Abstract

Mice were given an oral dose of glutathione (GSH) (100 mg/kg) and concentrations of GSH were measured at 30, 45 and 60 min in blood plasma and after 1 h in liver, kidney, heart, lung, brain, small intestine and skin. In control mice, GSH concentrations in plasma increased from 30 μM to 75 μM within 30 min of oral GSH administration, consistent with a rapid flux of GSH from the intestinal lumen to plasma. Under these GSH-sufficient conditions, no increases over control values were obtained in GSH concentrations in most tissues except lung over the same time course.
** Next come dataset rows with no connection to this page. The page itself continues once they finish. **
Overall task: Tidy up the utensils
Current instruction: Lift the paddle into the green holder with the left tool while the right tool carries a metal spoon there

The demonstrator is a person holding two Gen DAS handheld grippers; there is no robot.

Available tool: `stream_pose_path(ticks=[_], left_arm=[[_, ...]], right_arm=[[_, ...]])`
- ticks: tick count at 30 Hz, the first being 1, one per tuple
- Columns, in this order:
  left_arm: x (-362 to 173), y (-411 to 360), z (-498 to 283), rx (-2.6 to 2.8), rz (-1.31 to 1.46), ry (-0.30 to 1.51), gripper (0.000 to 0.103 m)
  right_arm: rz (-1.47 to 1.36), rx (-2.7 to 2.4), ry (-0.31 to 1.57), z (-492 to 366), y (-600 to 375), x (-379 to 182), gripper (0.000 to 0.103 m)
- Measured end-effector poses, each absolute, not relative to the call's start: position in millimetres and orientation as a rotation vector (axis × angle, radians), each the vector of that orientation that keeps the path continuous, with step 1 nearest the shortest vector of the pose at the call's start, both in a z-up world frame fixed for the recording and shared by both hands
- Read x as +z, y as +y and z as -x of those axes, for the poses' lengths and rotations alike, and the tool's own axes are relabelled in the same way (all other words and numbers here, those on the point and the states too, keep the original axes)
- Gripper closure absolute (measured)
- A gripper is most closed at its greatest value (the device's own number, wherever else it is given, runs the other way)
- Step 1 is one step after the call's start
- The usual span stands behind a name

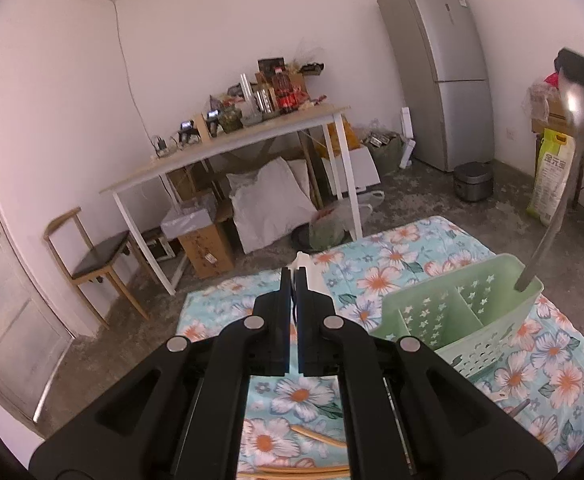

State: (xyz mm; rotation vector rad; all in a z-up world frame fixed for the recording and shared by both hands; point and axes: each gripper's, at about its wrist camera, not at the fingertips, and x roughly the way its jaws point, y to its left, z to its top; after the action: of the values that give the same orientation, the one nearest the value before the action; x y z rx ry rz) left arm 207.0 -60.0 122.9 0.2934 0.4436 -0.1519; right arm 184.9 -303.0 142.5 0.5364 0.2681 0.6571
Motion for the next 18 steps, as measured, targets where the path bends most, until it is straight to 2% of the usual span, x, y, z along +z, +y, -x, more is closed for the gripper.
stream_pose_path(ticks=[3,5,7,9,13,18], left_arm=[[112.1,-56.1,-214.2,-0.171,-0.260,0.481,0.101],[106.7,-51.5,-216.6,-0.189,-0.220,0.496,0.097],[104.9,-43.8,-217.4,-0.199,-0.172,0.506,0.069],[104.7,-35.9,-214.0,-0.193,-0.131,0.493,0.060],[103.6,-17.8,-204.4,-0.200,-0.053,0.463,0.050],[97.7,-0.1,-183.4,-0.198,-0.015,0.426,0.044]], right_arm=[[-0.548,0.646,0.295,-196.4,-301.6,129.7,0.098],[-0.554,0.639,0.314,-203.0,-300.4,120.2,0.098],[-0.552,0.620,0.335,-209.9,-299.5,111.2,0.098],[-0.552,0.609,0.349,-213.7,-298.4,105.2,0.098],[-0.517,0.575,0.376,-218.2,-289.4,93.6,0.098],[-0.461,0.511,0.423,-222.7,-279.4,73.6,0.098]])
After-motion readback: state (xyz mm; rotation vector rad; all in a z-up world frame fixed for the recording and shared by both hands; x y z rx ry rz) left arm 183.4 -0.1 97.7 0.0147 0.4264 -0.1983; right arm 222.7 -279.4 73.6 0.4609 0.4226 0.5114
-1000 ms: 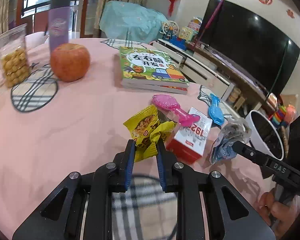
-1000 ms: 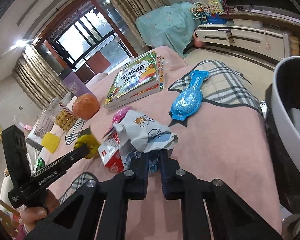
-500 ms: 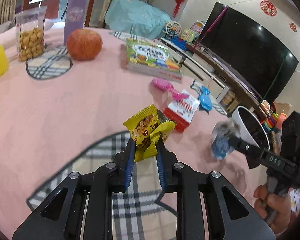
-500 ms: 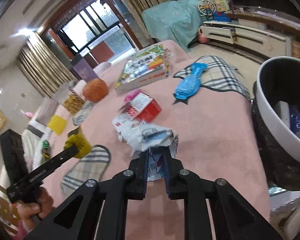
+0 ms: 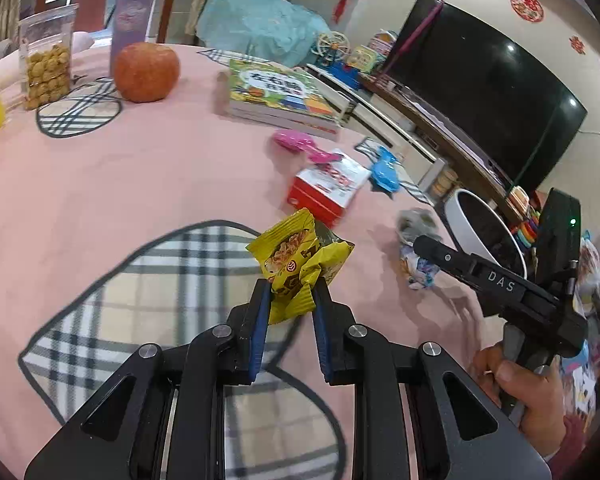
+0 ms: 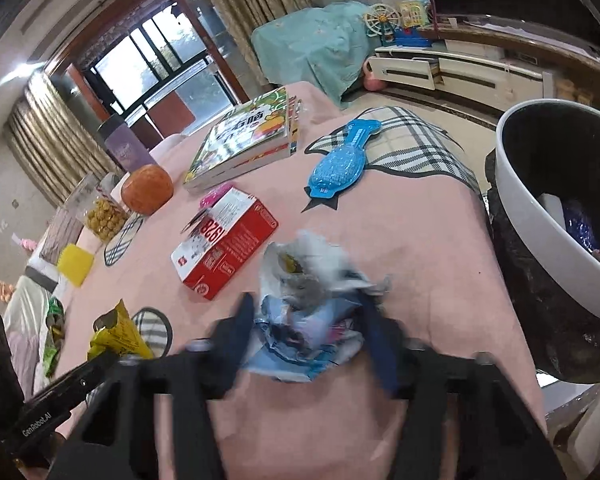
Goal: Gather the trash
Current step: 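Carry the yellow snack bag and crumpled wrapper over the bin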
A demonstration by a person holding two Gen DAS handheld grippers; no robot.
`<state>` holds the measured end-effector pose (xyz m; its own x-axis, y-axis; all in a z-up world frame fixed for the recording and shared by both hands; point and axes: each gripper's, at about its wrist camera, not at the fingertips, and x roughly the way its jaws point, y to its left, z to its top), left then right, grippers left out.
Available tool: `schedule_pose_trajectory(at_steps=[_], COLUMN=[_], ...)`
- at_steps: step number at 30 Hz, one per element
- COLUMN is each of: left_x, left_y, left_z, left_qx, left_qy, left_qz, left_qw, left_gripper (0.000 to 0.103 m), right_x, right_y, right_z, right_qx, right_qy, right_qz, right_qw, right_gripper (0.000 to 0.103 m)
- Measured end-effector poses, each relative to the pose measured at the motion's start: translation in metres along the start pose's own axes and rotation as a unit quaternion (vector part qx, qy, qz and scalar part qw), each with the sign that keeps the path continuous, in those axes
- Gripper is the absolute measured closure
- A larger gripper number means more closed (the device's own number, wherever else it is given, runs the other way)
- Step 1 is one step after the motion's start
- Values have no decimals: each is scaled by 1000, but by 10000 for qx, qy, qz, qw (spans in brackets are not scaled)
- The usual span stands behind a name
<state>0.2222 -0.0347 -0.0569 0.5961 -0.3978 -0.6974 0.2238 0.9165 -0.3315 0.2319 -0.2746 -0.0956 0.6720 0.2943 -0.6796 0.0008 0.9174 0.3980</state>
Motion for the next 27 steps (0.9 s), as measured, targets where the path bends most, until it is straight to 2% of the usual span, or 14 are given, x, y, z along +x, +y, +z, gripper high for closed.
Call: schedule_pose_trajectory(at_steps=[4,5,13,27], left_x=[2,2,1,12], left_y=[-17,-21,-40,-89], left_z=[-3,-3,0,-3], left_qx=[144,180,343,801], left_qy=[33,34,29,92], left_qz=[-92,-106,-159,-371], left_qw=[9998,9998,9993,9961], left_gripper=[83,83,83,83], right_x=[-17,-20,-46,-92], right_y=[-1,-1,-13,-40], right_z=[-2,-3,-5,-8], right_qx=[-95,-112,13,168], right_qy=[-109,-126,-232,-552], right_qz=[108,127,399,305], right_qw=[9998,9998,9989,9979], right_gripper=[91,92,92,93])
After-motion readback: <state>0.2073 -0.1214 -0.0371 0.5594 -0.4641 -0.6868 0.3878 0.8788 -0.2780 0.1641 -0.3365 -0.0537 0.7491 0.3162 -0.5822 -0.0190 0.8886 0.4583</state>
Mice pretreated for 5 days with the GSH synthesis inhibitor, l-buthionine- S, R-sulfoximine (BSO, 80 μmol/day) had substantially decreased tissue concentrations of GSH. Oral administration of GSH to these GSH-deficient animals gave statistically significant increases in GSH concentrations in kidney, heart, lung, brain, small intestine and skin but not in the liver. Administration of the equivalent amount of the constituent amino acids, glutamate, cysteine, and glycine, resulted in little change in GSH concentrations in all tissues in GSH-deficient animals. Thus, the results show that oral GSH can increase GSH concentrations in several tissues following GSH depletion, such as can occur in toxicological and pathological conditions in which GSH homeostasis is compromised.